It’s quite a few years since I visited Afflecks Palace – more than I care to remember. It’s an alternative clothing/lifestyle shopping emporium in Manchester. On a recent visit to that city, I decided to take a trip down nostalgia lane to see just how rosy life was back then.
Of course, the exterior of the building hadn’t changed at all so that bode well for my return. Would I come back outside bedecked in tartan trousers, spiky hair and some new piercings? Would this be a return to my younger days or a descent into a mid-life crisis? Oh YEA, another one! đ
The view of the exterior offered much – a tall Babel-like tower s-t-r-e-t-c-h-i-n-g into the sky, filled with windows promising to metamorphose all who entered into superior beings of coolness, street cred, individuality and psychedelic personas. Well, maybe I exaggerate a little. But at the very least, the clothes, accessories and experience would make us as angry as fucking hell – or maybe just as angry as a young punk needed to be in the 80’s.
However, if the many intolerant people (bastards!) I met during my misspent youth taught me anything, it was that you should never judge a book by its cover. And I guess the same is true of architecture. While it was indeed Afflecks Palace on the outside, the interior was a sort of watered down, homogenised version of the original – hmmm – think – Afflecks Lite. The “edges” were there but time had worn them down a little smoother.
Still, the stairway promised a place of no bullshit and lots of peace and love. So, if you cannot stand confidently on each of these steps, then you’d just better stay outside – or as we used to say back in 1987, you’d just better fuck off! đ I climbed them with the same sense of nervous excitement as I had back in those days.
The shopping experience in Afflecks is a funny one – as in strange – not haha. The familiar pattern that we are used to with high street shopping is dispensed with, as space is at a premium. So everything is kinda topsy-turvy and on top of each other. One minute you can be browsing some vinyl and then could find yourself confronted with a rail of corsets and basques.

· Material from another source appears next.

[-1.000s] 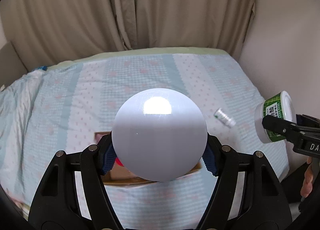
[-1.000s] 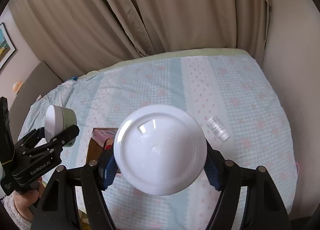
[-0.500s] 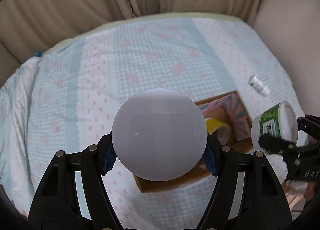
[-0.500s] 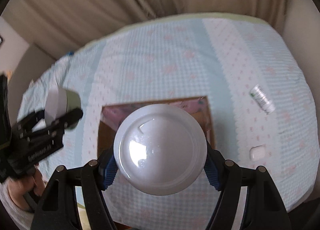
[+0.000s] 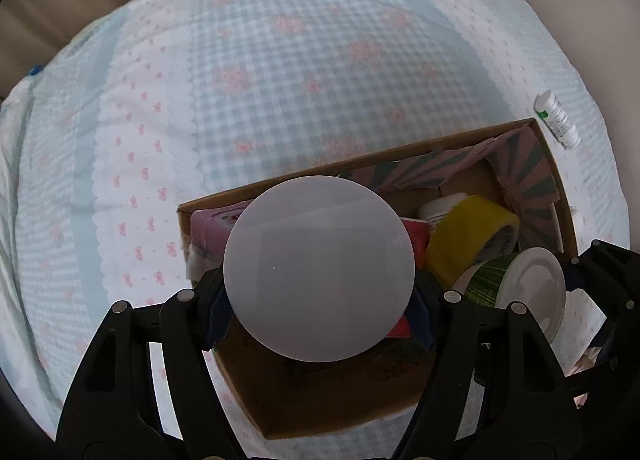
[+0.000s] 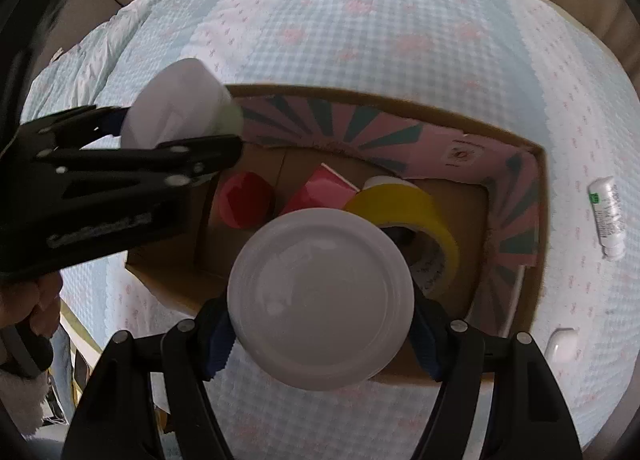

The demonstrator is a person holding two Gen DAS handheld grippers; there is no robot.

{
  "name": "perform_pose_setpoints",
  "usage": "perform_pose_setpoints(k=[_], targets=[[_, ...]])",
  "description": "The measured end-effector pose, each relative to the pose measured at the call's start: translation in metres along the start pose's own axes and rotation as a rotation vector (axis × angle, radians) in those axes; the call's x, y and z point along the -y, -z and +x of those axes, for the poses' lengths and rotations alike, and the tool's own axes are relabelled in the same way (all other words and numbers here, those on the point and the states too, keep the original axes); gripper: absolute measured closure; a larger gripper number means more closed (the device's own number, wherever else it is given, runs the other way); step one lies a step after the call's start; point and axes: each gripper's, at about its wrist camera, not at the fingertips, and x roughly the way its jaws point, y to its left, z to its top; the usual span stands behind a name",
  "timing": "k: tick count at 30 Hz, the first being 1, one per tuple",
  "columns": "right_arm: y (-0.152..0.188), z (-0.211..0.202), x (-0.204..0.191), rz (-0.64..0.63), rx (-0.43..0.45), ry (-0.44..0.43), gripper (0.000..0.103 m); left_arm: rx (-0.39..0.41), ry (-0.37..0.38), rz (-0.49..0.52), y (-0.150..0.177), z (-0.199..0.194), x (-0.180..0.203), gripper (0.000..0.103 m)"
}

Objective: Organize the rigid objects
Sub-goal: 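Lower both jars into the cardboard box and open both tools, then withdraw both tools from the box toward the pill bottle and earbud case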

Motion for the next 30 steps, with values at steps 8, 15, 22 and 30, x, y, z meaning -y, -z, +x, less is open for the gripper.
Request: perform_pose_setpoints(k=[8, 15, 22, 30], targets=[[0.003, -0.005, 0.011, 0.06, 0.105, -0.012, 0.002, -0.013, 0.066, -0.035, -0.007, 0.001, -0.004, 0.0], [0.016, -0.018, 0.017, 0.041, 0.14, 0.036, 0.0, 0.006, 0.045, -0.051, -0.004, -0.01, -0.007, 0.0], [0.022, -0.039, 0.021, 0.076, 0.178, 0.051, 0.0, 0.053, 0.038, -0.064, 0.006, -0.039, -0.01, 0.0], [0.033, -0.081, 0.019, 0.106, 0.219, 0.09, 0.0, 0.111, 0.013, -0.059, 0.027, -0.091, -0.003, 0.0]])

Continuing upwards, I was greeted with this barrage of posters along the staircase. The same scene greeted me the last time I visited. Yea, there were some new posters but many of the older bands were still represented on the walls – Joy Division, New Order, some band declaring Anarchy in the UK, The Cure and The Velvet Underground. Unfortunately, the wall also had posters advertising Michael Jackson and some boy band! Ask someone in 1984 what a boy band was!@/*!!
My journey in search of nostalgic awesomeness continued onwards and upwards. As it did for many others. Round and round we went, a bit like Billys fellow inmates in that wheel room scene from Midnight Express. Of course, in the 1980’s there were a lot more Billys than there are now.
Here, there was an equal mix of locals and tourists, the latter looking somewhat perplexed and, for the “way out”.
“Excuse me Sir, could you point me to the exit?”
“Certainly. I believe it’s that 4th floor window over there”
I was kinda surprised at how “ordinary” some of the people here looked. Where was the individuality, the independent thinkers, those who sought out differences, the avant-garde?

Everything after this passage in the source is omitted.